THE PROBLEM → Repeat every record exactly, but omit the images.

DATA SUPPLIED START

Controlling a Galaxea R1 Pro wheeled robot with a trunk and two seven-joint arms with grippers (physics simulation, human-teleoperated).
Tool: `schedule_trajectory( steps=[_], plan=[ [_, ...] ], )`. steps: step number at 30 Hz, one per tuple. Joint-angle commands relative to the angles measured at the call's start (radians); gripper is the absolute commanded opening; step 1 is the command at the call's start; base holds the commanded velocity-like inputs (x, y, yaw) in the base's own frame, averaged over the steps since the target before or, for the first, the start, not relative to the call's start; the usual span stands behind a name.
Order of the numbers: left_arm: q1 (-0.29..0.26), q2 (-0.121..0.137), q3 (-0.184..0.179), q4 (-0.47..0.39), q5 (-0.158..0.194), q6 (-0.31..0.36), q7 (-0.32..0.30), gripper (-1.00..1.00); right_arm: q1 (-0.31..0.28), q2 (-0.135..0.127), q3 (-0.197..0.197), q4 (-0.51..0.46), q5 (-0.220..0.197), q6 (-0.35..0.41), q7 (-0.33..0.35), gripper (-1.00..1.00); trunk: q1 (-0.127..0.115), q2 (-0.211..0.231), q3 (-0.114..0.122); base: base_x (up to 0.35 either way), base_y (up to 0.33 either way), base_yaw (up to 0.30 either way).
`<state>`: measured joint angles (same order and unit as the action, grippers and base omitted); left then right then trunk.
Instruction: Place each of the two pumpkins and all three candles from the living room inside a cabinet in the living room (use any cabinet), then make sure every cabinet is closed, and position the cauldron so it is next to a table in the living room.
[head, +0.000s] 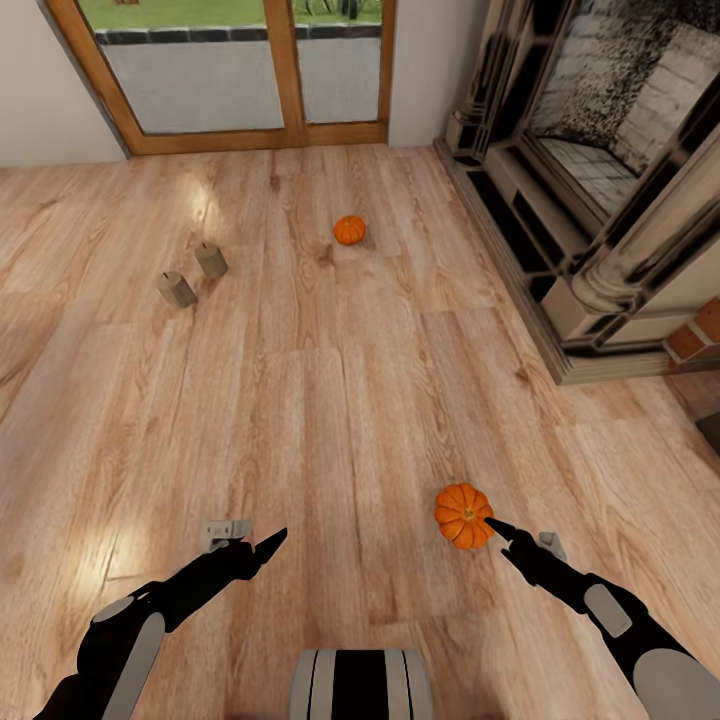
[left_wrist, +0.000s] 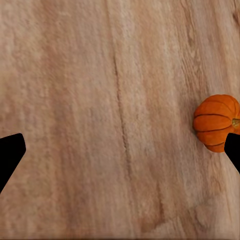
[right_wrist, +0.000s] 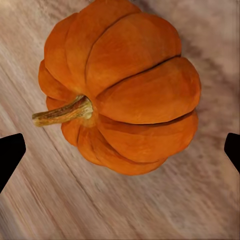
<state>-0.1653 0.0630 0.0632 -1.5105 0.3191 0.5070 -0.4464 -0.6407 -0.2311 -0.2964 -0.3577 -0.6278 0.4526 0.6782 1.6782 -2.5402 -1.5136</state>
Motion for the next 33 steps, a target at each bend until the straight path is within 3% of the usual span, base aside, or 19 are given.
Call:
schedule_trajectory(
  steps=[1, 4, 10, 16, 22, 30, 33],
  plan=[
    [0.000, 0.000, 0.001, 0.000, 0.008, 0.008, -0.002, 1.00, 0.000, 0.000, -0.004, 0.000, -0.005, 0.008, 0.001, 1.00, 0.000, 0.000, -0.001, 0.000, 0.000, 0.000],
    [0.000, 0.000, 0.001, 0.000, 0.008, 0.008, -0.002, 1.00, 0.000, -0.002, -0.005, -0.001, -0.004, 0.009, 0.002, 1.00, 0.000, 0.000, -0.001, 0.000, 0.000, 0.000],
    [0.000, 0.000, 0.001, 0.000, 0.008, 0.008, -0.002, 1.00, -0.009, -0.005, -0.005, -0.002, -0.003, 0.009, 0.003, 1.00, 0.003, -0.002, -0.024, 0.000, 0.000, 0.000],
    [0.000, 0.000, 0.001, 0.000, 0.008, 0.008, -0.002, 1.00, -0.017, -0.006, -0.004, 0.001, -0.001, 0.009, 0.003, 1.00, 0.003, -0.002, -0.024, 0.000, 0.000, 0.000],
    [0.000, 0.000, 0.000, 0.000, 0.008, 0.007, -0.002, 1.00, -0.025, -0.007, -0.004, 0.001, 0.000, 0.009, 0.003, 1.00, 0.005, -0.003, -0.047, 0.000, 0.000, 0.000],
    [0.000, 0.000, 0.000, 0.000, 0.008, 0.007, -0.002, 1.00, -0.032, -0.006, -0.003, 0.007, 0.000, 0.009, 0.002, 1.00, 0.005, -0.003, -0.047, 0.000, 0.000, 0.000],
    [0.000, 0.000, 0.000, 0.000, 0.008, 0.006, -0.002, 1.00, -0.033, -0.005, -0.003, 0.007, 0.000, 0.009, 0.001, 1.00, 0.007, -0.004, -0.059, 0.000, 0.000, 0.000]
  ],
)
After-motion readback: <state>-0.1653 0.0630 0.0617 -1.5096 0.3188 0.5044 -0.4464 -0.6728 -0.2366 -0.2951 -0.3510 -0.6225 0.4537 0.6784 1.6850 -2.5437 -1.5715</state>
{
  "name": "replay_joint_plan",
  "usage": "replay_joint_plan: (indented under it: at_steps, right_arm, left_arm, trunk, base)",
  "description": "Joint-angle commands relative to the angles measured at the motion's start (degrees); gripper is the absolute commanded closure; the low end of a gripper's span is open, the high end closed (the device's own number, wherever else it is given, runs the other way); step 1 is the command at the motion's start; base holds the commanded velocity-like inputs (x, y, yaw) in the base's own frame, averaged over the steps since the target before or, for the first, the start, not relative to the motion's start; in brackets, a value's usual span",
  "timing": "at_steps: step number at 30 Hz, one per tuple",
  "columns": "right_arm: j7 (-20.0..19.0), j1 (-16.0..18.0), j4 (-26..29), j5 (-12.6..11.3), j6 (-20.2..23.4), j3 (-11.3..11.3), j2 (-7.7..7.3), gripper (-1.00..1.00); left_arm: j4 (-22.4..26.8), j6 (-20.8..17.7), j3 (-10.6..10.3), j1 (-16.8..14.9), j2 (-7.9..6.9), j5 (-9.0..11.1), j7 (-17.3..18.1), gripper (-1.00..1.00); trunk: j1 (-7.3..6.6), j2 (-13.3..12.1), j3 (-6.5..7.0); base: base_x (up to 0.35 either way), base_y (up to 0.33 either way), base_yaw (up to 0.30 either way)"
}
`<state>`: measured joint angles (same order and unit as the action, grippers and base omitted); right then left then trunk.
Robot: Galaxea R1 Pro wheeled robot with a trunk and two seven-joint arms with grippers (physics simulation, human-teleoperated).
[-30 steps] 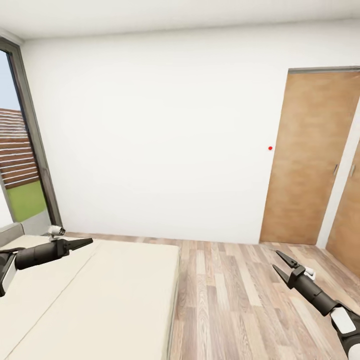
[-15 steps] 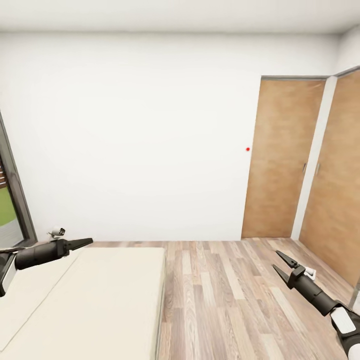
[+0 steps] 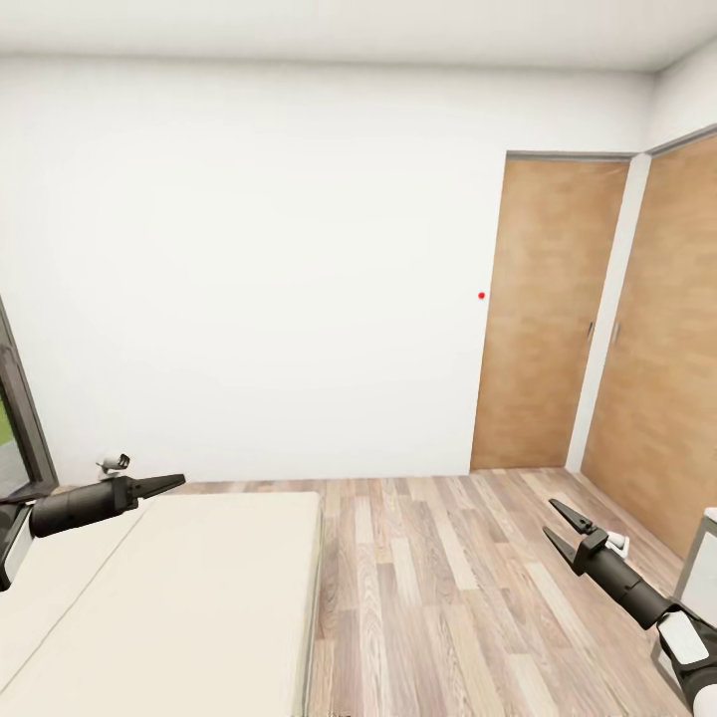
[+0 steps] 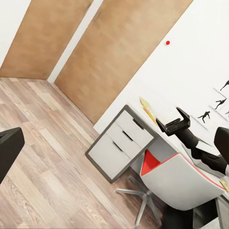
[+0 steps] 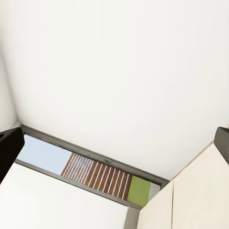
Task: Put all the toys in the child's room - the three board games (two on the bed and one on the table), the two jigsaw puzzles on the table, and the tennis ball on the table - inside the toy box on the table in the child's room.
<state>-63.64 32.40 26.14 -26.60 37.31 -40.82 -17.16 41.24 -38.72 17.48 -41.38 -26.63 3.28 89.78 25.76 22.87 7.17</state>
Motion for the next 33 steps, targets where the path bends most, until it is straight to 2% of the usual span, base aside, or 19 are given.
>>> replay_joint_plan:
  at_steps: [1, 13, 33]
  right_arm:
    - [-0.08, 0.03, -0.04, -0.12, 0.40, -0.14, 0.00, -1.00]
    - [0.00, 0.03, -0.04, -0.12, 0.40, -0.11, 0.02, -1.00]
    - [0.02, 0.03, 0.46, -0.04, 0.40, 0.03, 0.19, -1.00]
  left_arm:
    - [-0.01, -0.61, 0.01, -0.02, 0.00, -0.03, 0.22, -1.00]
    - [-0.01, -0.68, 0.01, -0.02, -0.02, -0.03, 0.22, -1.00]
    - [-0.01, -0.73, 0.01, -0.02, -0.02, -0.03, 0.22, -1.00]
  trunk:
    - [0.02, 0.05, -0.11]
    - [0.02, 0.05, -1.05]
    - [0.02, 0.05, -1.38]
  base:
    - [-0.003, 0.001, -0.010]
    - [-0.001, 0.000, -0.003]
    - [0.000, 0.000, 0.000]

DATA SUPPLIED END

TASK RESPONSE →
Controlling a Galaxea R1 Pro wheeled robot with a trunk and two seven-joint arms with grippers (physics simulation, human-teleoperated).
Tool: `schedule_trajectory( steps=[_], plan=[ [_, ...] ], )`. steps: step number at 30 Hz, one per tuple. Joint-angle commands relative to the angles measured at the call's start (radians); gripper is the absolute commanded opening; step 1 is the command at the call's start; base holds the commanded velocity-like inputs (x, y, yaw) in the base's own frame, averaged over the steps since the target before or, for the first, the start, not relative to the call's start; the usual span stands behind a name.
Order of the numbers: left_arm: q1 (-0.29..0.26), q2 (-0.121..0.137), q3 (-0.184..0.179), q4 (-0.47..0.39), q5 (-0.158..0.194), q6 (-0.31..0.36), q7 (-0.32..0.30), gripper (-1.00..1.00); right_arm: q1 (-0.31..0.28), q2 (-0.135..0.127), q3 (-0.197..0.197), q4 (-0.51..0.46), q5 (-0.220..0.197), q6 (-0.35..0.41), q7 (-0.33..0.35), gripper (-1.00..1.00); trunk: q1 (-0.127..0.115), q2 (-0.211..0.231), q3 (-0.114..0.122); base: base_x (up to 0.35 either way), base_y (up to 0.33 either way), base_yaw (up to 0.30 either way).
`<state>`: measured joint angles (same order and unit as the action, grippers and base omitted); left then right then trunk.
Instruction: Place each of the two pumpkins and all three candles from the living room inside a cabinet in the living room (use any cabinet), then make sure every cabinet is closed, and position the cauldron so it is next to a table in the living room.
[head, +0.000s] 
[left_wrist, +0.000s] 
[right_wrist, +0.000s] 
<state>-0.1653 0.0630 0.0632 -1.5105 0.3191 0.5070 -0.4464 -0.6407 -0.2311 -0.2964 -0.3577 -0.6278 0.4526 0.6782 1.6782 -2.5402 -1.5136</state>
Motion for the next 33 steps, a target at each bend until the straight path is within 3% of the usual span, base aside, or 19 are given.
Call:
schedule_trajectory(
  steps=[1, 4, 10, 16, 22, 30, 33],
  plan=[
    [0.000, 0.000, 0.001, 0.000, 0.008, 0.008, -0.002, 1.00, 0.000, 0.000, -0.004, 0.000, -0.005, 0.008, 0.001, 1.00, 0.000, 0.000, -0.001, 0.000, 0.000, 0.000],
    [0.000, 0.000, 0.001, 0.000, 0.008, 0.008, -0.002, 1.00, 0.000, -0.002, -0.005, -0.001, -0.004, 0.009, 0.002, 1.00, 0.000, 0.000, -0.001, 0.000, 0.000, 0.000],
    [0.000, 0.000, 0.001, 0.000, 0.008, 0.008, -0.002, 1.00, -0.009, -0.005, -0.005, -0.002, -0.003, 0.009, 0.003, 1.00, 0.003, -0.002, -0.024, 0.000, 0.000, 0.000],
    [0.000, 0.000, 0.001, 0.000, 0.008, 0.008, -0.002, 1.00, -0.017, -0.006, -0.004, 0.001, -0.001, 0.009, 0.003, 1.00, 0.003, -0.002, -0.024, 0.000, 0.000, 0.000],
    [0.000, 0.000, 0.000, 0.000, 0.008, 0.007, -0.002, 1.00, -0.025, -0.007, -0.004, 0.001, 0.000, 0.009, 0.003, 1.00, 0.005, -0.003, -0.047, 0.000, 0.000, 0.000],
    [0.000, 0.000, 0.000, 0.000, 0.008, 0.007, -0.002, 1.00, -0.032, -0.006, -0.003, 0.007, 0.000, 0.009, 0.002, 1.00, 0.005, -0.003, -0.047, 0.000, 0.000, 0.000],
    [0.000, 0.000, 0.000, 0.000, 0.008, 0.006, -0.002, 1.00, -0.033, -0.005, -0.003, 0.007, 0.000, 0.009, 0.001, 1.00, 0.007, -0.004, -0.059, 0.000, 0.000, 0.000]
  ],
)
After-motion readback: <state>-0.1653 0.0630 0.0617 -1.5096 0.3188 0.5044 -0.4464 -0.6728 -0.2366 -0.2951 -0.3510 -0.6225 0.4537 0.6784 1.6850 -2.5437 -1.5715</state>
{
  "name": "replay_joint_plan",
  "usage": "replay_joint_plan: (indented under it: at_steps, right_arm, left_arm, trunk, base)",
  "description": "Joint-angle commands relative to the angles measured at the motion's start (degrees); gripper is the absolute commanded closure; the low end of a gripper's span is open, the high end closed (the device's own number, wherever else it is given, runs the other way); step 1 is the command at the motion's start; base holds the commanded velocity-like inputs (x, y, yaw) in the base's own frame, averaged over the steps since the target before or, for the first, the start, not relative to the motion's start; in brackets, a value's usual span",
  "timing": "at_steps: step number at 30 Hz, one per tuple",
  "columns": "right_arm: j7 (-20.0..19.0), j1 (-16.0..18.0), j4 (-26..29), j5 (-12.6..11.3), j6 (-20.2..23.4), j3 (-11.3..11.3), j2 (-7.7..7.3), gripper (-1.00..1.00); left_arm: j4 (-22.4..26.8), j6 (-20.8..17.7), j3 (-10.6..10.3), j1 (-16.8..14.9), j2 (-7.9..6.9), j5 (-9.0..11.1), j7 (-17.3..18.1), gripper (-1.00..1.00); trunk: j1 (-7.3..6.6), j2 (-13.3..12.1), j3 (-6.5..7.0); base: base_x (up to 0.35 either way), base_y (up to 0.33 either way), base_yaw (up to 0.30 either way)"
}
`<state>`: measured joint angles (same order and unit as the action, grippers and base omitted); right then left then trunk.
Robot: Galaxea R1 Pro wheeled robot with a trunk and two seven-joint arms with grippers (physics simulation, human-teleoperated).
[-30 steps] 
[-15 steps] 
[+0 steps] 
[+0 steps] 
[+0 steps] 
Task: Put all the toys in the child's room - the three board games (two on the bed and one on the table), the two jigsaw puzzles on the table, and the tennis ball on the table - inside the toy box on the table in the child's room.
<state>-63.64 32.40 26.14 -26.60 37.31 -40.82 -17.16 41.24 -38.72 17.48 -41.38 -26.63 3.28 89.78 25.76 22.87 7.17</state>
Motion for the next 33 steps, targets where the path bends most, until it is straight to 2% of the usual span, base aside, or 19 are given.
>>> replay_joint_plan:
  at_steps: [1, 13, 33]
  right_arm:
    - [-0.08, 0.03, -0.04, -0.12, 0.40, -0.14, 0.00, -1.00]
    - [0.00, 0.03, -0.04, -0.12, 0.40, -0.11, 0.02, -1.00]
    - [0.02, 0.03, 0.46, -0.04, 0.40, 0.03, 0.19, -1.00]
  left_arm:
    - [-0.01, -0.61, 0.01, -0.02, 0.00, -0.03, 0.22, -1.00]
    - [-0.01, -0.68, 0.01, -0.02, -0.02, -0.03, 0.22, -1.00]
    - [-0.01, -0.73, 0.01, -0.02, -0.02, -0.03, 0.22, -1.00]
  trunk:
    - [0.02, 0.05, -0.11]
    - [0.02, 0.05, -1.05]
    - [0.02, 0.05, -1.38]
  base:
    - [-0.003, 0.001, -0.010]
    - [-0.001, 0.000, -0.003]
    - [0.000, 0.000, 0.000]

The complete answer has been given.